Nicho Hatsopoulos, University of Chicago
DR. HATSOPOULOS: My background is in neuroscience. I started out in physics, went to psychology, and now I’m in neuroscience. Today I am going to talk about some work we have been doing starting 10 years ago with my collaborators at Brown University, which is trying to make sense out of large data sets collected from the brain, particularly in the cortex of behaving monkeys, and then where we are taking that to the next level.
It is going to sound a little bit engineering in flavor, but I hope to convince you that it has not just applied applications but also has scientific interest. Let me start off by telling you what people in my line of business do and have done historically. For about 40 years, my field might properly be called behavioral electrophysiology. What we are trying to understand is electrical and physiological signals in the brain and how they correlate with behavior, whether it is sensory signals coming in, visual or auditory signals, cognitive process, or motor outputs. Since the late 1960s people have been able to record these electrical signals in behaving animals and, for the most part, what people have done is address this encoding problem. In our case, we have worked with a monkey that we trained for several months to play a video game by using a joy stick to move a curser to particular targets. Historically, what people have done is insert an electrode into the an animal’s brain to record the extracellular action potentials from individual neurons while the animal performs a task. Particularly in cortex, signals are believed to be highly noisy so you have to do some sort of multi-trial averaging, requiring the animal to perform the task over and over again.

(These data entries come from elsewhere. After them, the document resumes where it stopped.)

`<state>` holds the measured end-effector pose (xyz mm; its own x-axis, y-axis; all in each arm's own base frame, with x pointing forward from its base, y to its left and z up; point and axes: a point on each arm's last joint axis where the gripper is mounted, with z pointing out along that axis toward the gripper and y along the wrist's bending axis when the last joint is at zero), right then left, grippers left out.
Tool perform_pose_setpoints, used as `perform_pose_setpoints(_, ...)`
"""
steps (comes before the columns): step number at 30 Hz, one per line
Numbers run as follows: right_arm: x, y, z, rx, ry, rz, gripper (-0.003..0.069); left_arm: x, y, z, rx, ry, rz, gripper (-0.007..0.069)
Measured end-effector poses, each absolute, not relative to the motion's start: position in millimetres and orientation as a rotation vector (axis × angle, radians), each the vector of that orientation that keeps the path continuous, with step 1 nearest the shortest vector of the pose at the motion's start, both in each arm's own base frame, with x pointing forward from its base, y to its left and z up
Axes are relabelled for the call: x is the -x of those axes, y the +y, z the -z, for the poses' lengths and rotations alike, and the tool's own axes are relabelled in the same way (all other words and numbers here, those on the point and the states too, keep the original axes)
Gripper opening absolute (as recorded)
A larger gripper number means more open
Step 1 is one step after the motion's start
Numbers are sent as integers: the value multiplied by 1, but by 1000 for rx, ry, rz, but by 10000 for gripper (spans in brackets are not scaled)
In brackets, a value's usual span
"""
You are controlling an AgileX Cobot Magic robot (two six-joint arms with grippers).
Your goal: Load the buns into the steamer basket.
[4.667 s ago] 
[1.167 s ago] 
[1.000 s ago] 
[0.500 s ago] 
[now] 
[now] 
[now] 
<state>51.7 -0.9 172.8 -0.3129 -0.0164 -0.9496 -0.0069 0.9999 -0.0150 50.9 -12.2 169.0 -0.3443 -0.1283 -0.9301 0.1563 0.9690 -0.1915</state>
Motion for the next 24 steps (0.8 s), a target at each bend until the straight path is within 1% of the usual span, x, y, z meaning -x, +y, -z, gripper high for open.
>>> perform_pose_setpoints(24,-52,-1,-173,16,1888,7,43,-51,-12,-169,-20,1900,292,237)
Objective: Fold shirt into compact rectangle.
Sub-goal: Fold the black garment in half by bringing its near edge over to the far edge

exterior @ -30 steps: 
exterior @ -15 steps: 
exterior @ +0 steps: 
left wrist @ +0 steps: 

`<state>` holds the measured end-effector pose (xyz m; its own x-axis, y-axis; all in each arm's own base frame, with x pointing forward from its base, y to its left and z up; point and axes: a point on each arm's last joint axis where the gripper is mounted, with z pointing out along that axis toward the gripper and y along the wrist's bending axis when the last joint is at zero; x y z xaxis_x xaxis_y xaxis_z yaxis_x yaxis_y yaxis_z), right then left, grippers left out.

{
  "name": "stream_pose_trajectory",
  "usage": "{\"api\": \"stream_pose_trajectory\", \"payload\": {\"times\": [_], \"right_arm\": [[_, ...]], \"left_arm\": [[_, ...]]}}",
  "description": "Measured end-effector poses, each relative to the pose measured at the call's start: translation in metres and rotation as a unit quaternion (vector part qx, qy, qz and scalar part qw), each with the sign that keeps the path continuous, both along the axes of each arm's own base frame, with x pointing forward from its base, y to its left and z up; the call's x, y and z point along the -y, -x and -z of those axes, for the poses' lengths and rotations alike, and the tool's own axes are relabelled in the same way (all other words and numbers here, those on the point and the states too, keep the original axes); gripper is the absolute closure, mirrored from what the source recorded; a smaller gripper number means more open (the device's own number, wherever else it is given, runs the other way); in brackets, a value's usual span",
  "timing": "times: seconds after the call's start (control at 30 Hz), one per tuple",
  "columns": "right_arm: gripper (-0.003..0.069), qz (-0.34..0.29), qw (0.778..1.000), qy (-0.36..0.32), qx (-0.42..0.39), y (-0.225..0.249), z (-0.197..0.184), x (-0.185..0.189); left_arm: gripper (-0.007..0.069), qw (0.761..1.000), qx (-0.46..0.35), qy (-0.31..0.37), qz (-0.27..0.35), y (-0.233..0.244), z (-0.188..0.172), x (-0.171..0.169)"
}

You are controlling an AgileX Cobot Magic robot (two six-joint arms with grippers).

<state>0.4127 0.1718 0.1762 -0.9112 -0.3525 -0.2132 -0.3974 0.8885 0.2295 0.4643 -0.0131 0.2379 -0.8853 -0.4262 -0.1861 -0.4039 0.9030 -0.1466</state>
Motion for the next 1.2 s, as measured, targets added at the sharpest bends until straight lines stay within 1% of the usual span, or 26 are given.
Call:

Figure 1 shows an example of five trials. These are raster plots showing you the time occurrence of the spikes, which are action potentials. These are extracellular recordings. By averaging many of these rasters you can get an average response which is shown in the yellow graph, and this is a typical average response for a neuron in the motor cortex. What we are plotting on the y axis is the firing rate of the neurons versus time. This vertical bar is the onset of movement when the monkey first begins to move. Typical of the motor cortex, it starts firing maybe 200 or 300 milliseconds before the moving begins, and it is believed to be intimately involved in driving the arm, driving the motor neurons in the spinal cord that ultimately activate the muscles and move the arm. This same approach has been used in the sensory domain as well. You present a sensory stimulus multiple times, so as to wash out noise, and you get this sort of response.